■ Work item ■
Going down the data below, set down exactly the line with "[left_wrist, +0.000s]" and each line after it through the line with "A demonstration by"; no other lines.

□ □ □

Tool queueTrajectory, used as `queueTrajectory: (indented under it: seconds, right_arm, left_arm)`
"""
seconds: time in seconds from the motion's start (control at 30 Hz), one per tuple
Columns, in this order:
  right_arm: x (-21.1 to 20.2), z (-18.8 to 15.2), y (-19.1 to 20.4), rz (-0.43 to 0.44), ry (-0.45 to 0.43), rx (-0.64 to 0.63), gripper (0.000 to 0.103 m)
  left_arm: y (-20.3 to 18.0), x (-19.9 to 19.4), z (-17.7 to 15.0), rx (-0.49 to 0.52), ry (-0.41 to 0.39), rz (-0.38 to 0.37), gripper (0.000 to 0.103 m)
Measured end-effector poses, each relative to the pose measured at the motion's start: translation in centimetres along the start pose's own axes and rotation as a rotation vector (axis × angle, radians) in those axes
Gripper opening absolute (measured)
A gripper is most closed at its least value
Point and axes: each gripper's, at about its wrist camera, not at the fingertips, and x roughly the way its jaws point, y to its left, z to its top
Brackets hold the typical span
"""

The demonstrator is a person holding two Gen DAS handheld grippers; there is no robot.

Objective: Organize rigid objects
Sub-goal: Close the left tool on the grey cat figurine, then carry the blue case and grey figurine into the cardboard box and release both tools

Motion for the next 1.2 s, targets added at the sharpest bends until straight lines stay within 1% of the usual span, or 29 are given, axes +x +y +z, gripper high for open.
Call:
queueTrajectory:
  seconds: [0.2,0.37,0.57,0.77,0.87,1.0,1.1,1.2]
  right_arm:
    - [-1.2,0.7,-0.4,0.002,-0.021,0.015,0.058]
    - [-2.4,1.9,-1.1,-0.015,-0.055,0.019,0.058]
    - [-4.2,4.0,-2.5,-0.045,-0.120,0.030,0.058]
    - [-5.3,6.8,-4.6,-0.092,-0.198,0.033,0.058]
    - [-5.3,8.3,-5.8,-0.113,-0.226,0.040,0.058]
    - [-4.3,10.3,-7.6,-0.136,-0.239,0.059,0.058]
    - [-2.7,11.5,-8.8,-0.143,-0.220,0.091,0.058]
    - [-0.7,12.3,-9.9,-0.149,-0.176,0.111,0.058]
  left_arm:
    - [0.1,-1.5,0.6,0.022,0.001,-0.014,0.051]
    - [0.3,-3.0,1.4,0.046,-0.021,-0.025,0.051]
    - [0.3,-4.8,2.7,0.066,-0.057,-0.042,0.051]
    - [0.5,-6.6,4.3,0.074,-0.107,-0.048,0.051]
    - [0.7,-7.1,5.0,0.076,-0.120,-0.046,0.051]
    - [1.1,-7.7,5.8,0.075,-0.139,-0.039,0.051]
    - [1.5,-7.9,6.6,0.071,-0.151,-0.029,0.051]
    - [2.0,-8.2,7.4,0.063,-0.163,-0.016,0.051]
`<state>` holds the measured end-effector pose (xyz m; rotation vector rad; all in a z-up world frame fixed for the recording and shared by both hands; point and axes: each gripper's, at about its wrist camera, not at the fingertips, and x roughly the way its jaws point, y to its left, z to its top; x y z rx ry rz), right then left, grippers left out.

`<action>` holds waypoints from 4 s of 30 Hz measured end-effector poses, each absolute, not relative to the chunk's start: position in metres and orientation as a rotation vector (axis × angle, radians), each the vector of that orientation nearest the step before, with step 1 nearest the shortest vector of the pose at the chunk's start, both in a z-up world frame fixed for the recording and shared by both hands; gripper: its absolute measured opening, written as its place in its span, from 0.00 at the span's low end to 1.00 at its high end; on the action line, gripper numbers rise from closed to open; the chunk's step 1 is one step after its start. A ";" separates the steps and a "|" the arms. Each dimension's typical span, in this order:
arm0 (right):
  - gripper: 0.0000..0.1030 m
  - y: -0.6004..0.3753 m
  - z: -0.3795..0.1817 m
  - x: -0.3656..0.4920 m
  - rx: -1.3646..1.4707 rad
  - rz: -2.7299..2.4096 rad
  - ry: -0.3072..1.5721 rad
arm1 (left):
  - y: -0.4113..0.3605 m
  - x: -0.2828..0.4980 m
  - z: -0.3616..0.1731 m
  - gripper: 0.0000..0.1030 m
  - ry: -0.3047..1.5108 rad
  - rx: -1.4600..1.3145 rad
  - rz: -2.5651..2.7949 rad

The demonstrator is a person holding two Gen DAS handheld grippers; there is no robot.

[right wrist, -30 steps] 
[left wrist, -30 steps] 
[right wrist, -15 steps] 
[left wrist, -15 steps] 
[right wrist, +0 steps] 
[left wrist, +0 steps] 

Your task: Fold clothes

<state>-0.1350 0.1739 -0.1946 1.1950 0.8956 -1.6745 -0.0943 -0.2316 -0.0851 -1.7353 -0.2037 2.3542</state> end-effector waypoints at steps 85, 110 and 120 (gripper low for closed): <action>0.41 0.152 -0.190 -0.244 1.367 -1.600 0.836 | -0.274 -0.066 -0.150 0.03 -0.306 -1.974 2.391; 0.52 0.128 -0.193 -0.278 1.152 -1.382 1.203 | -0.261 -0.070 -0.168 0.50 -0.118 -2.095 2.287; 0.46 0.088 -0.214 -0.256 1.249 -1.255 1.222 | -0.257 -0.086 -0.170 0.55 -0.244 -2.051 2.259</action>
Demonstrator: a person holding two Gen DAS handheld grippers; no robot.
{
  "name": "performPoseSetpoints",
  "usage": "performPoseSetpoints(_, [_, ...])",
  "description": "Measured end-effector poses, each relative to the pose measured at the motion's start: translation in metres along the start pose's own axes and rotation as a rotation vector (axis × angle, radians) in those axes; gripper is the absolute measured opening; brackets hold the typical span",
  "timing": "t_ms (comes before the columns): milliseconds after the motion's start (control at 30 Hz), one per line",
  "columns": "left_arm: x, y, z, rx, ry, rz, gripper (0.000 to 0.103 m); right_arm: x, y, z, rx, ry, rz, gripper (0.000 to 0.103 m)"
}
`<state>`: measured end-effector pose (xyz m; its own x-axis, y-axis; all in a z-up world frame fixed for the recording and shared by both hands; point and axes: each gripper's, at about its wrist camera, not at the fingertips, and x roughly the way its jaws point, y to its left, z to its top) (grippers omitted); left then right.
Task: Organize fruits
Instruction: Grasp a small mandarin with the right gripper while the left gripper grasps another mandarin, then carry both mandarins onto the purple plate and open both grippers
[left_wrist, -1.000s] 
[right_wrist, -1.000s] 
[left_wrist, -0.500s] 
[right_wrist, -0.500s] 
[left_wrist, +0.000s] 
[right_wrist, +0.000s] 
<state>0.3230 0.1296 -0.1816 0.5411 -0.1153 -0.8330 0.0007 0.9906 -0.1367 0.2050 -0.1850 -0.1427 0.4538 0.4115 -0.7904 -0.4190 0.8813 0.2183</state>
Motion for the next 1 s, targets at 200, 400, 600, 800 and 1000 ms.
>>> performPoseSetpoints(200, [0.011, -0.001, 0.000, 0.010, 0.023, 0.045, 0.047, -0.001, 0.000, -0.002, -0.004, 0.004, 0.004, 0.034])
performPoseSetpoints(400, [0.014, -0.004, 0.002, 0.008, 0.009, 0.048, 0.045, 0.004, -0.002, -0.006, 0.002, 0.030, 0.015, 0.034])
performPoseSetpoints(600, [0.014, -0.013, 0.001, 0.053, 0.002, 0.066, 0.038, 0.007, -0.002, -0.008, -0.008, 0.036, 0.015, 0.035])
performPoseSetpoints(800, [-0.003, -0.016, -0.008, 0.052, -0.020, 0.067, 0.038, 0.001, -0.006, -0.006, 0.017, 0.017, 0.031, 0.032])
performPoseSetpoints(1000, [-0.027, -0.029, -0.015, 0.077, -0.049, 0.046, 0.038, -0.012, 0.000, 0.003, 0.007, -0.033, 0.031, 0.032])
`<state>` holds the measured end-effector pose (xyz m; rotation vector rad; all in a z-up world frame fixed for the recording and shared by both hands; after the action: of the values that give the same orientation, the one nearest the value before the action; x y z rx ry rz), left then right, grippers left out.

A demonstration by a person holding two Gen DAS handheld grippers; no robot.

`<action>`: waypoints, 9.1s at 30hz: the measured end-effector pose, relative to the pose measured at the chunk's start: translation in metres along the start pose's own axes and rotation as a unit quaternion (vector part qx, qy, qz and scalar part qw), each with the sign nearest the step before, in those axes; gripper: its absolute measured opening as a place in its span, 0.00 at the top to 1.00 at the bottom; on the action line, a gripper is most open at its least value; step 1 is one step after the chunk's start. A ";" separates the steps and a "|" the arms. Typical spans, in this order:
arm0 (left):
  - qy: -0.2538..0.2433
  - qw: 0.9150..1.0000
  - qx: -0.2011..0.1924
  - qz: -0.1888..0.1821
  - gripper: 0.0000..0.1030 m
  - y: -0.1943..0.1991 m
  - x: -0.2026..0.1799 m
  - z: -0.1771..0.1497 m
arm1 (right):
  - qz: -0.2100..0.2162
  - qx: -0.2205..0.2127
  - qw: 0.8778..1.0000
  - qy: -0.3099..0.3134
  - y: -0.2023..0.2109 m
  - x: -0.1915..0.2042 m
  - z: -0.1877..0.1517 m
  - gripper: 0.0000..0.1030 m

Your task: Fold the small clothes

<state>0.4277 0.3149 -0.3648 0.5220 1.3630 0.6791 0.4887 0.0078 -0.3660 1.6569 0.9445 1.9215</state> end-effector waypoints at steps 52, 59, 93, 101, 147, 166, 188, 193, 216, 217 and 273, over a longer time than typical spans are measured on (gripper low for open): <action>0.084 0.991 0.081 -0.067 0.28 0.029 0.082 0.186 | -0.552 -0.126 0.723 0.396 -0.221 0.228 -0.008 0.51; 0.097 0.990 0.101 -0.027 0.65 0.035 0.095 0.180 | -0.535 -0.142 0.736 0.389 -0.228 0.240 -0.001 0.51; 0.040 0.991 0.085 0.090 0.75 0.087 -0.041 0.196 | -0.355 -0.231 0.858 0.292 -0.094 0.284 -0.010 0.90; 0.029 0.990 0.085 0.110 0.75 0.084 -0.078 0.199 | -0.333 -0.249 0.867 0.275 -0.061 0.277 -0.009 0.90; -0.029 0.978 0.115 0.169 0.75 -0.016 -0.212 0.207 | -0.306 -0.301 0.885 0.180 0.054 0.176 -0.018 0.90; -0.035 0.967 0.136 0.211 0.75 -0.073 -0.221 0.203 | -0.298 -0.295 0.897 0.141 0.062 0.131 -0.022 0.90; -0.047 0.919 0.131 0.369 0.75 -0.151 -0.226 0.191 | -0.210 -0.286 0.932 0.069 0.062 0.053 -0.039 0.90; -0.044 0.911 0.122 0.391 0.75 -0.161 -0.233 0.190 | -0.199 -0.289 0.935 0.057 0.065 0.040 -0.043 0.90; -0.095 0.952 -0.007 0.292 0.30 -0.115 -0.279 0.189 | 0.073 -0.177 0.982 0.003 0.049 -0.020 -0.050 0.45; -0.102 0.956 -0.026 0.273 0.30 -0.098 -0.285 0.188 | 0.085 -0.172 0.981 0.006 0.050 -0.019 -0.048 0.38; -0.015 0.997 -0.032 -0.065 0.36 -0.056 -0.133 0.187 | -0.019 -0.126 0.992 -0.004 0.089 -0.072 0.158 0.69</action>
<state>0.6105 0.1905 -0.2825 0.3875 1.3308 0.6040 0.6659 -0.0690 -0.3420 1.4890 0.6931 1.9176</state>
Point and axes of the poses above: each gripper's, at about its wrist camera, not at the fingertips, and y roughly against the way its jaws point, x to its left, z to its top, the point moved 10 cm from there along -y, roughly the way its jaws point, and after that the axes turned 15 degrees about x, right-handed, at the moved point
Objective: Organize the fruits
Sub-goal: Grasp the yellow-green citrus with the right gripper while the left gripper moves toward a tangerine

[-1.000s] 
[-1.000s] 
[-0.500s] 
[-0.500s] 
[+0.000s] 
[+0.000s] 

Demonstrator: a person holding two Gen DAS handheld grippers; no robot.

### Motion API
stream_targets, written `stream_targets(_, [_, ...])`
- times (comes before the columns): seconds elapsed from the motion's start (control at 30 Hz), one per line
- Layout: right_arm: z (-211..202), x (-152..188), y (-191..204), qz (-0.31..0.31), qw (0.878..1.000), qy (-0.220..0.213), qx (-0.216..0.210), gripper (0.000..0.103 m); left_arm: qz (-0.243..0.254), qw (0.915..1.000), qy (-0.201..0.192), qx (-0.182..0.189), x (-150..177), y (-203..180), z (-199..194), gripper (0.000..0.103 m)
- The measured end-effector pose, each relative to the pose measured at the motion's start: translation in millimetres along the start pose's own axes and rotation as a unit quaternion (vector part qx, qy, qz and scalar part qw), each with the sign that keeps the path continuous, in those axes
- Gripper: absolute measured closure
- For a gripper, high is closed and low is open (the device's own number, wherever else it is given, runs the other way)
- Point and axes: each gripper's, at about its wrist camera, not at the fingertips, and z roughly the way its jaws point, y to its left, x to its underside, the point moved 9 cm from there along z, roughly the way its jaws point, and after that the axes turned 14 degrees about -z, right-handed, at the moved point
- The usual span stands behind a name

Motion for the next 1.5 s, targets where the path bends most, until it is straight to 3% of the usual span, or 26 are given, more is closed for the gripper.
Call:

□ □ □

■ Output for this task ■
[left_wrist, +0.000s] 
[right_wrist, +0.000s] 
<state>0.3230 0.1296 -0.1816 0.5411 -0.1153 -0.8330 0.0007 0.9906 -0.1367 0.2050 -0.1850 -0.1427 0.4538 0.4115 -0.7904 -0.4190 0.8813 0.2183</state>
Motion for the next 1 s, targets at 200, 400, 600, 800 and 1000 ms.
>>> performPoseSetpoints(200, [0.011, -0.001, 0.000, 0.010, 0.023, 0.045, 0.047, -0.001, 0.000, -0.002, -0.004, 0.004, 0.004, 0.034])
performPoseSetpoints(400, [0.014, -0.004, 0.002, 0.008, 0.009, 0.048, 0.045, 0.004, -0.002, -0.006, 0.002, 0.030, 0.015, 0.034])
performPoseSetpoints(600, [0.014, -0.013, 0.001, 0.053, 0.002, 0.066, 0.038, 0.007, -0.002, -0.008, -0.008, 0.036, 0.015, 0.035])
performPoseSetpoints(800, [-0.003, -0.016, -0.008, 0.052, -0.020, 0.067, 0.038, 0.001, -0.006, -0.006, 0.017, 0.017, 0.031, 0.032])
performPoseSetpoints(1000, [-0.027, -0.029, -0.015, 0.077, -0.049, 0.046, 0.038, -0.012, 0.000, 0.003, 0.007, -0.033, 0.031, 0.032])
`<state>` holds the measured end-effector pose (xyz m; rotation vector rad; all in a z-up world frame fixed for the recording and shared by both hands; after the action: of the values that give the same orientation, the one nearest the value before the action; x y z rx ry rz), left then right, grippers left out.

A demonstration by a person holding two Gen DAS handheld grippers; no robot.

No more output is expected.